Mike Fisk edited this page May 30, 2014 · 11 revisions
Clone this wiki locally

No real “installation” is required.

  1. Download the fm command (a Python script) to the computer you will use to launch computations.
    • You can also download a tarball
    • You may want to pick an older release rather than the current devel version
  2. Create a filemap.conf file describing the nodes you are using.
  3. Run “fm init” once to prepare necessary directory structures on each node.
  4. Copy “fm” to each node in the computation and make sure it is in your PATH on each node.


  • Linux
  • Python >= 2.4 (requires subprocess module)
  • OpenSSH
  • rsync
  • bash

SSH setup

If you’re using ssh (the default) to communicate between nodes, you will need to setup some form of authentication that doesn’t prompt you for a password each time.
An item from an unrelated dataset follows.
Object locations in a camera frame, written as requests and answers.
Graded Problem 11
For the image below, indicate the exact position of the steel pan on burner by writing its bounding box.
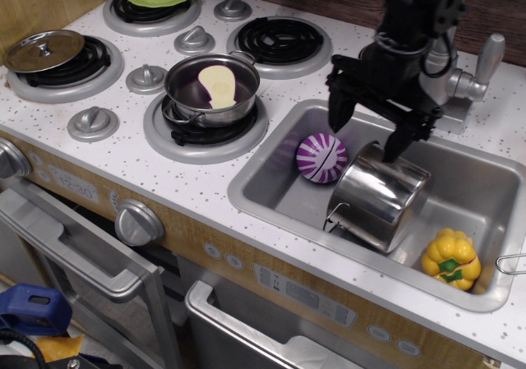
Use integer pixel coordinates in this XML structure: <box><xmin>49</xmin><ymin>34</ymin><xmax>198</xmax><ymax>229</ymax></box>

There are several options:

  • Use an ssh keypair (private public key). Spread the private key all worker hosts as well as the “master”. Add the public key to all hosts’ `authorized_keys` file.
  • As root, configure HostbasedAuthentication.
  • Use a single sign-on infrastructure like Kerberos.

Also, for best performance, reconfigure your nodes’ sshd_config file to set MaxStartups to a number larger than the number of nodes in your cluster configuration. Otherwise, sshd rate-limiting may hurt the performance of replication and shuffle operations.